§ **Goal of the exercise**: Take every line of the material and reproduce it exactly.

Data segment START

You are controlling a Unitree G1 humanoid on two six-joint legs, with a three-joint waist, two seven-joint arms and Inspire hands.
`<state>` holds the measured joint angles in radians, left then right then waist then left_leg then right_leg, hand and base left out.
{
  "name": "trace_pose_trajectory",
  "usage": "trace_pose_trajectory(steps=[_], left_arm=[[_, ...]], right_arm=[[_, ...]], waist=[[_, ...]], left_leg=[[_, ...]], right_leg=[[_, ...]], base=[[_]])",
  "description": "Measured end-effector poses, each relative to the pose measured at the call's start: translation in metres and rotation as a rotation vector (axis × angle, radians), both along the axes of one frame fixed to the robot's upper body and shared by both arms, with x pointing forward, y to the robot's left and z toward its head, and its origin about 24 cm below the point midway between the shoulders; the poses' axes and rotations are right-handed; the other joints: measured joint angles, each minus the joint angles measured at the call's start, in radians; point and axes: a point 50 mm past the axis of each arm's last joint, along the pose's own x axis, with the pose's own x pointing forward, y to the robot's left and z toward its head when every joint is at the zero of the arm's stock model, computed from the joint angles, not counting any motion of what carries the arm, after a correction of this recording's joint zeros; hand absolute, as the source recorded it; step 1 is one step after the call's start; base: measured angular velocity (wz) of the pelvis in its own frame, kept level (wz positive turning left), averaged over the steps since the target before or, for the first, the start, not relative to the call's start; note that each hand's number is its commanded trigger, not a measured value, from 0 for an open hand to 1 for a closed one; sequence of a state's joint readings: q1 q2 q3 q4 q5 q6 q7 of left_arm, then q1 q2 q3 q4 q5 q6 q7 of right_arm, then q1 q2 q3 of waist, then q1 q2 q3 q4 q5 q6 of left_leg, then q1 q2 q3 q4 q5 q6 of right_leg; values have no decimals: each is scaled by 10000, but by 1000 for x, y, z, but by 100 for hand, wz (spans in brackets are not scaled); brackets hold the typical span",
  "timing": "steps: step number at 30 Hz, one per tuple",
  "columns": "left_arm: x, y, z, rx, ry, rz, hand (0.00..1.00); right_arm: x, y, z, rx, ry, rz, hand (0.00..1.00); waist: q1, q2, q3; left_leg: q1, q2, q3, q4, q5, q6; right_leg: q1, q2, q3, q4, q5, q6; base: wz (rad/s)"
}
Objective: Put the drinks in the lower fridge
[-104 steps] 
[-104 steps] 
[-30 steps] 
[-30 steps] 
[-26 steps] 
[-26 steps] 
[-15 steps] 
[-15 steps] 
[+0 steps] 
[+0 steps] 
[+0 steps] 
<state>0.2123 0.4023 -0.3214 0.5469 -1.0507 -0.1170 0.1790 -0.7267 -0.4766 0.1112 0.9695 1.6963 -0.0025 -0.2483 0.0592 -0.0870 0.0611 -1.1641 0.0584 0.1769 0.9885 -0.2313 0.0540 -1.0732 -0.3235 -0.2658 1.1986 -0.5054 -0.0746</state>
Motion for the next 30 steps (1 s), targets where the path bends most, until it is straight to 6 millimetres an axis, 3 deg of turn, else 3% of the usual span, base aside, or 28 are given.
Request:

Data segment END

§ **Solution**:
You are controlling a Unitree G1 humanoid on two six-joint legs, with a three-joint waist, two seven-joint arms and Inspire hands.
`<state>` holds the measured joint angles in radians, left then right then waist then left_leg then right_leg, hand and base left out.
{
  "name": "trace_pose_trajectory",
  "usage": "trace_pose_trajectory(steps=[_], left_arm=[[_, ...]], right_arm=[[_, ...]], waist=[[_, ...]], left_leg=[[_, ...]], right_leg=[[_, ...]], base=[[_]])",
  "description": "Measured end-effector poses, each relative to the pose measured at the call's start: translation in metres and rotation as a rotation vector (axis × angle, radians), both along the axes of one frame fixed to the robot's upper body and shared by both arms, with x pointing forward, y to the robot's left and z toward its head, and its origin about 24 cm below the point midway between the shoulders; the poses' axes and rotations are right-handed; the other joints: measured joint angles, each minus the joint angles measured at the call's start, in radians; point and axes: a point 50 mm past the axis of each arm's last joint, along the pose's own x axis, with the pose's own x pointing forward, y to the robot's left and z toward its head when every joint is at the zero of the arm's stock model, computed from the joint angles, not counting any motion of what carries the arm, after a correction of this recording's joint zeros; hand absolute, as the source recorded it; step 1 is one step after the call's start; base: measured angular velocity (wz) of the pelvis in its own frame, kept level (wz positive turning left), averaged over the steps since the target before or, for the first, the start, not relative to the call's start; note that each hand's number is its commanded trigger, not a measured value, from 0 for an open hand to 1 for a closed one; sequence of a state's joint readings: q1 q2 q3 q4 q5 q6 q7 of left_arm, then q1 q2 q3 q4 q5 q6 q7 of right_arm, then q1 q2 q3 of waist, then q1 q2 q3 q4 q5 q6 of left_leg, then q1 q2 q3 q4 q5 q6 of right_leg; values have no decimals: each is scaled by 10000, but by 1000 for x, y, z, but by 100 for hand, wz (spans in brackets are not scaled); brackets hold the typical span",
  "timing": "steps: step number at 30 Hz, one per tuple",
  "columns": "left_arm: x, y, z, rx, ry, rz, hand (0.00..1.00); right_arm: x, y, z, rx, ry, rz, hand (0.00..1.00); waist: q1, q2, q3; left_leg: q1, q2, q3, q4, q5, q6; right_leg: q1, q2, q3, q4, q5, q6; base: wz (rad/s)"
}
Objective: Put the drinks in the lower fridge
[-104 steps] 
[-104 steps] 
[-30 steps] 
[-30 steps] 
[-26 steps] 
[-26 steps] 
[-15 steps] 
[-15 steps] 
[+0 steps] 
[+0 steps] 
[+0 steps] 
<state>0.2123 0.4023 -0.3214 0.5469 -1.0507 -0.1170 0.1790 -0.7267 -0.4766 0.1112 0.9695 1.6963 -0.0025 -0.2483 0.0592 -0.0870 0.0611 -1.1641 0.0584 0.1769 0.9885 -0.2313 0.0540 -1.0732 -0.3235 -0.2658 1.1986 -0.5054 -0.0746</state>
Motion for the next 30 steps (1 s), targets where the path bends most, until it is straight to 6 millimetres an axis, 3 deg of turn, else 3% of the usual span, base aside, or 28 are given.
Request:

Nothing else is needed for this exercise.